Please take a moment to confirm it using the link below.
< Click Here

Thanks,
Apple Customer Support
TM and copyright © 2014 Apple Inc. 1 Infinite Loop, MS 96-DM, Cupertino, CA 95014.

Sounds serious, doesn’t it? I can’t speak for you, but when I see something like this, one of the first things I do is check my credit card statement to see if there has indeed been any unusual activity involving the company telling me I’ve been cut off. Since I haven’t bought anything from iTunes in months, any purchases would show up immediately and I’d be on the phone to the credit card company. Nothing. The only purchase in the last week was the incense I bought yesterday.
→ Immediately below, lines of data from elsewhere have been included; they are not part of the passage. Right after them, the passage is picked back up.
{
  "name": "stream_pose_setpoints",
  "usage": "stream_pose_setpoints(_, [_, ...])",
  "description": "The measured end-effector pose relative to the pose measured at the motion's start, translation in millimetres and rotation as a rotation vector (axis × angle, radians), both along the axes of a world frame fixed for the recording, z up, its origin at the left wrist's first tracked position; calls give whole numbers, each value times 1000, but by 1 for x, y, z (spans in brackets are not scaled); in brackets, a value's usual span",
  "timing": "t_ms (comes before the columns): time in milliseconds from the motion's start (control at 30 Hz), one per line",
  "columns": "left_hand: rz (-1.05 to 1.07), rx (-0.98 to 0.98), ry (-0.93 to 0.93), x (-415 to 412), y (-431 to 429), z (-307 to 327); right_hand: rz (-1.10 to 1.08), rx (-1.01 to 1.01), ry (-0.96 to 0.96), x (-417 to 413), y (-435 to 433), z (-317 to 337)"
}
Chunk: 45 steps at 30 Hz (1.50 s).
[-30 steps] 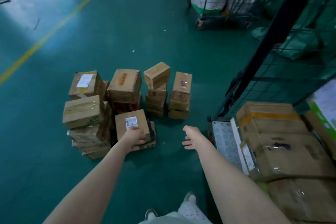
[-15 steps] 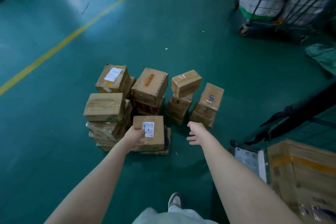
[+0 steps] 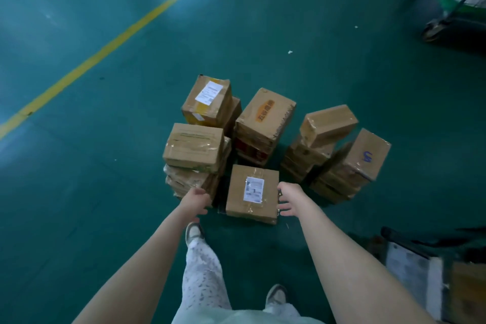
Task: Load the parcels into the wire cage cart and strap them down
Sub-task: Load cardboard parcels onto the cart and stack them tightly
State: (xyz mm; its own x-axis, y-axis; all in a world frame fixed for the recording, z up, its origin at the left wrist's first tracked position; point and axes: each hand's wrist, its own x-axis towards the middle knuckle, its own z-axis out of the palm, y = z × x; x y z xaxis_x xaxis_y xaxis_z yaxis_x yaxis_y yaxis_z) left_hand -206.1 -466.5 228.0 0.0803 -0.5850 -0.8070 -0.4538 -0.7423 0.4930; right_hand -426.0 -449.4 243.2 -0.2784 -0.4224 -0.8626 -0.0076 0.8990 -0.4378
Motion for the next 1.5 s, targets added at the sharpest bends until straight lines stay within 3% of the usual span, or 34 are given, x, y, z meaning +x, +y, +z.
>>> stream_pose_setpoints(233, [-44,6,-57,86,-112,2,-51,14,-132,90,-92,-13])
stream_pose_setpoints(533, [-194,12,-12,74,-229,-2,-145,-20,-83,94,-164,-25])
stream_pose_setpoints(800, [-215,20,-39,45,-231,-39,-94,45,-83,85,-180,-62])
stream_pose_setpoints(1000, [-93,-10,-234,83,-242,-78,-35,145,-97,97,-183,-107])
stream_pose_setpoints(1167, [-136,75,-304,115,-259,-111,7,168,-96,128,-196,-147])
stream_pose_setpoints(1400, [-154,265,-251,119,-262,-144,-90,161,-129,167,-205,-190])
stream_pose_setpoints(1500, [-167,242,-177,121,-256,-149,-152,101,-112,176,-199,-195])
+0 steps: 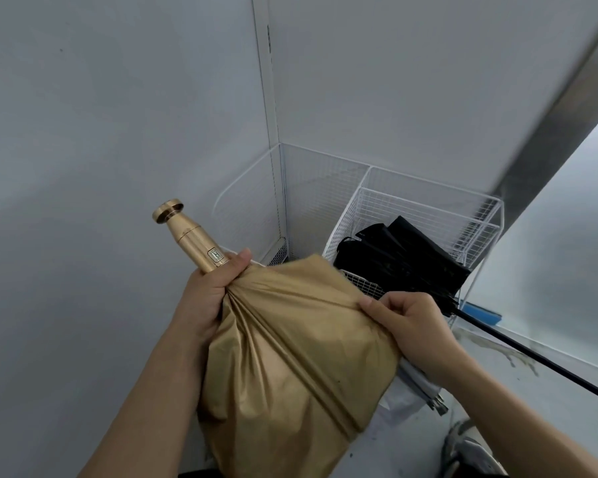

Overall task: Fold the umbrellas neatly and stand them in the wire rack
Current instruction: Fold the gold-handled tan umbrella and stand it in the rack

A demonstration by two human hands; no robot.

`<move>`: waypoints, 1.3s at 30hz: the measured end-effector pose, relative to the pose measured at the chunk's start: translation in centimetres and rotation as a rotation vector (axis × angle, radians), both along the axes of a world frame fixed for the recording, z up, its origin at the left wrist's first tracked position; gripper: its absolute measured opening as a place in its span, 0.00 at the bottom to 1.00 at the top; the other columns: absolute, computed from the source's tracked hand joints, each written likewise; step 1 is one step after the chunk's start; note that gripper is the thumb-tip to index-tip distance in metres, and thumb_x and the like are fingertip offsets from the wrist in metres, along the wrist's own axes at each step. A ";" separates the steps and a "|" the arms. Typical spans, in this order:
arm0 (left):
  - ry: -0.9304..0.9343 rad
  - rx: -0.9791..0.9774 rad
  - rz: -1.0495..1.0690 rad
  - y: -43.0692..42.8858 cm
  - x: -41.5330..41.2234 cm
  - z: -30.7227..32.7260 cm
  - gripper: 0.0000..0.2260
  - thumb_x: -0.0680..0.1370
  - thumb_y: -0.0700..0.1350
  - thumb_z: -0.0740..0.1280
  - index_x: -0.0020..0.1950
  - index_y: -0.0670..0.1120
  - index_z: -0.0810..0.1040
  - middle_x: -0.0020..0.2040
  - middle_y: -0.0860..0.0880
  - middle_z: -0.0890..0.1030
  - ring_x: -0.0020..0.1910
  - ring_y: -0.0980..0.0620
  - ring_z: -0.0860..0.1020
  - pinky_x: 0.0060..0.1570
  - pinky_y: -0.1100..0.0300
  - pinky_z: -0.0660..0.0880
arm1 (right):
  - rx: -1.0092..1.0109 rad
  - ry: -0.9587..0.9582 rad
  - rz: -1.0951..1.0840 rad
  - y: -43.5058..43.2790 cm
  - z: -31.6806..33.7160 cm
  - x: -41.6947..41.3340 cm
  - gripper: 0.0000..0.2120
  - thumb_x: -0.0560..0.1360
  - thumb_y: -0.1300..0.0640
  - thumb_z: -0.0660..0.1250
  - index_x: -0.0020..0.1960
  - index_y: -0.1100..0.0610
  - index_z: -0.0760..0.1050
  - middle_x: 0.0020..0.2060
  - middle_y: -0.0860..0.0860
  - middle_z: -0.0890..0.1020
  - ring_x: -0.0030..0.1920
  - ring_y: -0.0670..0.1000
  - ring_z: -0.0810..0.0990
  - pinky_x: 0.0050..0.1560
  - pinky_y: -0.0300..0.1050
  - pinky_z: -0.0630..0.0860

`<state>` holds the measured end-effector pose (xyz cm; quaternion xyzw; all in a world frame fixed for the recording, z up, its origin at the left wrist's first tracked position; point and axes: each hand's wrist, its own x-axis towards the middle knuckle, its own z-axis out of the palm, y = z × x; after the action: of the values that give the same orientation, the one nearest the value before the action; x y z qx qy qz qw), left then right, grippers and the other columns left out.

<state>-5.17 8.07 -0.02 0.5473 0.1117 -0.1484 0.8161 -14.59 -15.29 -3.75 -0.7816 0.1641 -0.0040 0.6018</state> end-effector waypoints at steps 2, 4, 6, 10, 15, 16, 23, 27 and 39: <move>0.030 0.005 -0.024 -0.2 -0.2 0.0 0.13 0.76 0.42 0.69 0.31 0.46 0.76 0.29 0.50 0.78 0.28 0.54 0.78 0.32 0.63 0.77 | -0.057 -0.023 -0.077 -0.2 -0.3 0.2 0.23 0.67 0.41 0.73 0.34 0.63 0.79 0.24 0.53 0.74 0.27 0.49 0.68 0.28 0.42 0.66; 0.068 0.036 0.000 -0.5 -0.3 -0.1 0.12 0.76 0.42 0.71 0.33 0.45 0.76 0.30 0.49 0.79 0.28 0.54 0.78 0.31 0.63 0.76 | -0.248 -0.030 -0.125 -0.2 -0.9 0.2 0.15 0.69 0.42 0.75 0.36 0.53 0.80 0.26 0.46 0.78 0.28 0.46 0.73 0.32 0.45 0.72; 0.120 0.099 0.074 -0.7 -0.3 -0.5 0.07 0.74 0.42 0.74 0.40 0.42 0.79 0.36 0.46 0.80 0.31 0.51 0.79 0.31 0.62 0.77 | -0.456 -0.045 -0.132 0.3 -1.1 -0.1 0.08 0.71 0.42 0.74 0.44 0.45 0.79 0.37 0.40 0.82 0.39 0.42 0.79 0.43 0.46 0.78; 0.266 0.124 0.330 -0.4 0.3 -1.6 0.18 0.71 0.39 0.76 0.57 0.35 0.78 0.49 0.38 0.83 0.38 0.46 0.81 0.36 0.56 0.79 | -0.411 -0.218 -0.009 1.8 -1.4 -1.0 0.15 0.72 0.37 0.70 0.56 0.40 0.77 0.50 0.36 0.81 0.52 0.39 0.79 0.53 0.48 0.78; 0.308 0.114 0.529 -0.1 0.7 -1.8 0.15 0.72 0.38 0.76 0.55 0.38 0.76 0.43 0.44 0.80 0.35 0.50 0.79 0.29 0.60 0.76 | -0.514 -0.290 0.484 4.0 -1.2 -2.4 0.39 0.64 0.25 0.67 0.70 0.40 0.67 0.65 0.34 0.71 0.65 0.37 0.71 0.64 0.40 0.70; 0.313 0.106 0.558 0.0 0.8 -2.0 0.15 0.72 0.38 0.76 0.54 0.39 0.76 0.42 0.44 0.79 0.35 0.51 0.79 0.27 0.61 0.75 | -0.574 -0.313 0.538 4.2 -1.3 -2.6 0.43 0.63 0.25 0.68 0.72 0.40 0.63 0.67 0.34 0.68 0.68 0.37 0.67 0.65 0.36 0.66; 0.257 0.133 0.525 -0.3 0.9 -2.5 0.12 0.72 0.38 0.76 0.50 0.39 0.75 0.43 0.43 0.78 0.39 0.47 0.80 0.40 0.55 0.79 | -0.409 -0.376 0.121 4.3 -2.2 -1.8 0.08 0.74 0.51 0.69 0.38 0.53 0.76 0.32 0.44 0.77 0.34 0.41 0.75 0.36 0.44 0.73; 0.172 0.204 0.456 -0.9 0.6 -2.6 0.13 0.73 0.37 0.76 0.52 0.39 0.75 0.41 0.44 0.78 0.39 0.46 0.80 0.46 0.51 0.81 | -0.156 -0.162 -0.025 2.4 -1.2 -0.6 0.10 0.76 0.53 0.71 0.39 0.57 0.79 0.29 0.51 0.78 0.32 0.45 0.75 0.36 0.52 0.74; -0.024 0.426 0.276 -2.5 -0.5 -2.7 0.10 0.72 0.39 0.77 0.48 0.43 0.77 0.46 0.42 0.82 0.48 0.41 0.82 0.54 0.41 0.79 | -0.692 -0.264 0.497 3.0 -1.0 -1.8 0.17 0.71 0.45 0.64 0.60 0.38 0.75 0.64 0.35 0.70 0.54 0.41 0.78 0.48 0.44 0.78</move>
<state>-5.62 5.55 -2.72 0.6883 0.2044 -0.0024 0.6961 -16.35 -12.33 -4.76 -0.9454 -0.1179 -0.0134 0.3035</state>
This showed as being sent “to me”, which is quite common for gmail I’ve found. But there is a little arrow that allows you to see more information. Clicked on the arrow and found something very interesting. It wasn’t sent from iTunes or Apple. Oh no. Here’s what the detailed information showed me:

from: iTunes <iTunes@websitewelcome

to: gcathoward@
cc: iTunes@websitewelcome.com
date: 2 May 2014 12:05
subject: Your Apple ID Has Been Temporarily Restricted
mailed-by: subaru.websitewelcome

Since WordPress’s robots consider any posting with too many links to be spam and blocks your account (I had it happen last year) I’ve removed the extensions on the addresses, but they were both “.com” and I removed the balance of my address for the same reason.

I’m working on only my second coffee of the day so perhaps my brain isn’t fully functioning yet, but am I the only one who finds it suspicious that a message purportedly sent by iTunes is actually being sent by Subaru? I suspect that had I actually clicked on the link I would have provided Subaru with all kinds of information that would have resulted in all kinds of promotional information being sent to me.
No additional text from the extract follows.